# The motor on my lathe quit



## n4zou (Feb 10, 2012)

My lathe motor quit. I'm not going to complain too much about it because it's 24 yrs old. The motor is a Chinese 1 1/2 HP, Capacitor start, single phase induction type. I pulled out the motor and removed the end cover over the centrifugal switch and found it had burned out. The exact replacement switch is no longer available but I did find that TORQ has a replacement for it. The replacement switch is a TORQ S-6013. The catalogue lists it's cost at $11.50 plus shipping. I've tried calling but they are closed Friday, Saturdays, and Sundays. You must call or e-mail them to request current prices and shipping quotes. The original switch looks rather cheap. I'm really surprised it's worked 24 yrs. If you have machinery with Chinese motors you may want to go ahead and order a replacement switch and have it ready to go. You can't believe the feeling I have now not having my lathe operational.
http://www.torq.com/replacement.htm
Below is a picture of the switch. The contact on the doughnut spring is completely burned away.


----------



## n4zou (Feb 10, 2012)

Update: I must have called when they were at lunch! I just ordered two switches at $15.20 each. From now own I will keep a back-up switch for every single phase motor I have in my shop. I also ordered a replacement switch for the motor in my mill too.


----------



## rake60 (Feb 10, 2012)

I think it's great that centrifugal switch lasted 24 years! 

Rick


----------



## n4zou (Feb 11, 2012)

24 years without any issues is not bad at all for a lathe made in China. I just replaced the motor to jack shaft belt 6 months ago. The belt between the jack shaft and spindle has a few ragged places so I ordered a link belt so I would not need to remove the spindle to replace that old belt. I'm going to keep using the old belt until it craps out like the other belt did. A friend came by with a nice Dayton 2 HP capacitor start and capacitor run reversible motor that will fit my lathe and gave it to me! It has a bad bearing next to the output shaft. I hooked it up before I disassembled it and found it runs very good except for that howling bearing. I already have it disassembled so I can take both bearings to the industrial supply shop in town and buy replacements. I found a couple of pulleys on Amazon.com that will take the place of the multi-step pulley on the Chinese motor shaft. I can't reuse the Chinese pulley because the motor's spindle is a metric size. I'm going to put the Dayton motor on my lathe and keep the Chinese motor as a backup. The Chinese motor never liked pulling the spindle over 1,000 RPM or higher anyway. I guess I should have replaced it years ago just for that reason but I hardly ever needed to run it on the high range settings.


----------



## modeng2000 (Feb 12, 2012)

When the start switch broke on my Hobbymat lathe I didn't replace it with another centrifugal switch.
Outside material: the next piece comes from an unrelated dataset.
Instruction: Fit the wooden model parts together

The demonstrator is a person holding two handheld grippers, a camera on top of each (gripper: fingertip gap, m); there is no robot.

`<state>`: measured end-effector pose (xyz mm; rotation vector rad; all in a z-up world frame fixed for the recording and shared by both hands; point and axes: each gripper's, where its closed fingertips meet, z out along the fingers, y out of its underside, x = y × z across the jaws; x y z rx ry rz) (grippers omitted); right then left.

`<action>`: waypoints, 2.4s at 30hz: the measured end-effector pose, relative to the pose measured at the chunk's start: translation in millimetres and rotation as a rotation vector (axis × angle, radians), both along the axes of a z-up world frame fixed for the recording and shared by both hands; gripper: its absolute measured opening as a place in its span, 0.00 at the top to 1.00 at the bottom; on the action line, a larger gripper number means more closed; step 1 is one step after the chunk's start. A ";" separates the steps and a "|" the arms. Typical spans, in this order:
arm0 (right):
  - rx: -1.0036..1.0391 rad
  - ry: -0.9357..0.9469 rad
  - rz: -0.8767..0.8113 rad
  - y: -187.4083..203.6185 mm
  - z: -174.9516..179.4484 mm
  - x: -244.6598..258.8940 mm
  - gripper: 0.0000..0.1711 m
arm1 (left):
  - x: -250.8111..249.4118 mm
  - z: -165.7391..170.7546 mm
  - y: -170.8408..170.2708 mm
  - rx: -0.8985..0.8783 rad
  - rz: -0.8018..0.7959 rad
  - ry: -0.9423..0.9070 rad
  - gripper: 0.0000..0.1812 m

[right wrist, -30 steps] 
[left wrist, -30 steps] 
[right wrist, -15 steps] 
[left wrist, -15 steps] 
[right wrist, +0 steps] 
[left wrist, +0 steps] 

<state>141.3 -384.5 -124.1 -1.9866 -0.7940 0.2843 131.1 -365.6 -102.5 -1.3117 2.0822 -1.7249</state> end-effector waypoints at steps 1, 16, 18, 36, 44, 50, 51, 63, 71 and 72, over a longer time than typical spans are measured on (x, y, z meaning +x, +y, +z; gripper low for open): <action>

Instead I made an electronic timer that energised the start winding just long enough for the motor to get up to speed and then disconnect. The actual switching of the power to the motor start winding was by relay rather that using a semi-conductor to keep things simple and the time delay was controlled by a monostable multi-vibrator. The energise time was around 2 to 3 seconds and was triggered by the lathe power switch.

John


----------



## n4zou (Feb 15, 2012)

The TORQ centrifugal switches came in about 2 hours ago. The replacement switch is radically different than the one that burned up. It aligned with the switch mounting bracket and the original mechanical part that is connected to the shaft worked perfectly with it as well. I had to extend the length of the wires and modify a couple of push on wire terminals so they would clear the rotating switch actuator. While the motor was out of the lathe awaiting the switch I went ahead and pulled it apart and replaced the bearings. The local industrial supply shop had the bearings in stock. I cleaned all the dust/dirt that had collected inside the motor before putting it back together. I also replaced the starting capacitor too. The nice lady at the gas and electric supply shop wanted to check it before she would sell me a new one. It turns out it was bad too and may have burned up the switch. The motor has never run as well as it is now. I think the bearings and capacitor have been bad for years. I actually thought something was wrong with the lathe the first time I cranked it up! Before all this work was done I would turn it on and it would take a moment or two to get up to speed. Now it's at speed almost instantly, even at it's 1500 rpm top speed setting. It's so nice having my lathe operating once again. I'm also in the process of rebuilding a motor a friend gave me that I will use as a backup. The place that had the bearings did not have the bearings in stock for the Dayton motor my friend gave me. I'm ordering them on-line myself. I received the pulleys I ordered for it Monday this week. They worked out perfectly to replace the pulley on the original motor. When I'm finished I'll have a backup motor that I can switch out in less than an hour. A picture of the new switch is below.


----------